Epilepsy can develop in anyone at any age, although most cases occur in children under age 10 and adults over 60. Overall, 3-7 percent of people will experience a seizure at some time in their lives; seizures will reoccur in about one-third of cases.
There are different types of epilepsy that impact people in different ways. Someone might have odd feelings, such as fear, euphoria or déjà vu, which may be accompanied by staring or a shaking arm or a stiff hand. Another individual may lose awareness and have a vacant stare. Some people with epilepsy fall to the ground, lose consciousness and have convulsions.
Diagnosing epilepsy isn’t always easy because the tests aren’t perfect. An EEG, a test that measures electrical activity in the brain, is helpful 30-50 percent of the time. An MRI scan, which produces detailed pictures of the brain, shows an abnormality about 25 percent of the time and is useful in detecting problems in the brain that can lead to seizures.
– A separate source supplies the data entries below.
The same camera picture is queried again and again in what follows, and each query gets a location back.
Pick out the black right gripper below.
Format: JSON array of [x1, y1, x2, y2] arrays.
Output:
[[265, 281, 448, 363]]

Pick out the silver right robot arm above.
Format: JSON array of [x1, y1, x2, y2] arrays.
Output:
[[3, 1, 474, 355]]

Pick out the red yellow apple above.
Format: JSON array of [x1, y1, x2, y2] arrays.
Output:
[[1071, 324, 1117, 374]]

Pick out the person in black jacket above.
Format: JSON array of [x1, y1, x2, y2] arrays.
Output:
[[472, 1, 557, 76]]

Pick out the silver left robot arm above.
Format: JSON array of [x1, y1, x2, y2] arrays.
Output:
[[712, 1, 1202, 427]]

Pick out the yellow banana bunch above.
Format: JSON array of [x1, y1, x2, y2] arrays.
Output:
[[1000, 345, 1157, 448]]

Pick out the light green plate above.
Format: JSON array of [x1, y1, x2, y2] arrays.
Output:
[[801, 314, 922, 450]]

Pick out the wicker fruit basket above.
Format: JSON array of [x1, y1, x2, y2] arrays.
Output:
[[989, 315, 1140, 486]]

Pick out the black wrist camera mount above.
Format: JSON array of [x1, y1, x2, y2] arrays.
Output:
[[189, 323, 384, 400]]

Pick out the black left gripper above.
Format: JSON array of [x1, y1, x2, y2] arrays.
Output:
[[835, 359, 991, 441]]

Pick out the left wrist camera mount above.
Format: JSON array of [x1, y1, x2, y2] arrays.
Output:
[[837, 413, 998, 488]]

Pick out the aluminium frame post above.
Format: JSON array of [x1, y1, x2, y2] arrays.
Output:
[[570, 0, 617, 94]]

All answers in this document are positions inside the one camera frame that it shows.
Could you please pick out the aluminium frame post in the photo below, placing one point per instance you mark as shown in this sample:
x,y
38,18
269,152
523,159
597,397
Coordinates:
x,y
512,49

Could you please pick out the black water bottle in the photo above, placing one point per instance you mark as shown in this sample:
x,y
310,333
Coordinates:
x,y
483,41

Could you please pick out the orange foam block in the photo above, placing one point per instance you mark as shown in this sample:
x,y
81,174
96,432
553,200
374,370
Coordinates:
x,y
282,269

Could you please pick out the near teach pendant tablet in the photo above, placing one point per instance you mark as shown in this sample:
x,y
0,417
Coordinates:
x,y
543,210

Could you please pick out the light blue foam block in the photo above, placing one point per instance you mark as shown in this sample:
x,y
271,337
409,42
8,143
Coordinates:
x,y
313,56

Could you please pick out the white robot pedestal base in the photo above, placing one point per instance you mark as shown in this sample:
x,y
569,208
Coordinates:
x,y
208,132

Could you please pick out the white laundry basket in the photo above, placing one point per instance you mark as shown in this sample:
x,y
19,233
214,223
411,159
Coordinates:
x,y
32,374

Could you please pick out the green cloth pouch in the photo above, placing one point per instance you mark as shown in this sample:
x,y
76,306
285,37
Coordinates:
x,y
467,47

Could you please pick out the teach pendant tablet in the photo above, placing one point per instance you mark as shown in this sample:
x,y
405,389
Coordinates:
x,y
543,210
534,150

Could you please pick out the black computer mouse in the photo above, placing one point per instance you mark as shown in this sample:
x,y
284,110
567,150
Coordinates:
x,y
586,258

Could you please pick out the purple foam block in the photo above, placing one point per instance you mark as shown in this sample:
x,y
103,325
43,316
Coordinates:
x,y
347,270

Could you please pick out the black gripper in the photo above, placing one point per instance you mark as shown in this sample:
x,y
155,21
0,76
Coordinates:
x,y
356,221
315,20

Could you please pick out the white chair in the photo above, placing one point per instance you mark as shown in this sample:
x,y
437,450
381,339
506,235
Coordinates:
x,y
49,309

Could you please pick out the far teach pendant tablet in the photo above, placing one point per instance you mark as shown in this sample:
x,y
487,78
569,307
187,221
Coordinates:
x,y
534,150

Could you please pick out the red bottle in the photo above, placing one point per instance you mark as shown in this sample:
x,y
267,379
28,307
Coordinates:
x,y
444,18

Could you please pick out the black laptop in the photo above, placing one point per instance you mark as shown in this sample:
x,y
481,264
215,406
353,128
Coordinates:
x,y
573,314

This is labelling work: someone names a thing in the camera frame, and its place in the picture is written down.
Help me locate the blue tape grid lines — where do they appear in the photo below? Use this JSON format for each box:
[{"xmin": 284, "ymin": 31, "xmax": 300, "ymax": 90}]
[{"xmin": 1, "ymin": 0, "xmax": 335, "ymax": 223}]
Because of the difficulty with diagnosis, often people are only diagnosed after they have a convulsion or they are treated after an accident that occurred during a seizure.
Inpatient monitoring: a tool for diagnosis
The Epilepsy Monitoring Unit at Christiana Hospital is an exciting addition to the tools we already have for diagnosing epilepsy. It’s the only adult monitoring unit in the state and is a resource for people whose epilepsy has not been precisely diagnosed or has not been controlled.
Monitoring allows the medical team to quantify how many seizures patients are having. We also can learn precisely which type of epilepsy it is, so we can prescribe the most effective medications. In addition, some people who are considering surgery for their epilepsy are monitored to learn the area of their brain where the seizures begin.
The two-bed Epilepsy Monitoring Unit opened in January 2018 in the Transitional Neurological Unit. Patients stay in the unit from three to seven days. Throughout their stay, we record their EEGs, video and EKGs so we can determine what kind of seizures they are suffering from.
Most of the time in order for us to study seizures, the patient has to have one. So we reduce anti-convulsion medications and deprive them of sleep to try to bring on a seizure. Each patient wears a vest that is attached to the bed lift so they don’t fall while they are having a seizure.
Getting the right treatment
Sometimes, we learn that seizures are not caused by epilepsy. There are a variety of other causes of seizures, such as fainting, low blood sugar and conversion disorder. Conversion disorder is a psychiatric disease, and often these people are helped by cognitive therapy rather than medications.
Getting effective treatment for epilepsy is important. Epilepsy too often causes people to miss important milestones in their lives, such as playing sports, dating or going to college.
Once people are treated in the appropriate way they can get on with their lives. And the earlier the treatment, the better.
Whatever the cause, diagnosis is the first step to effective care.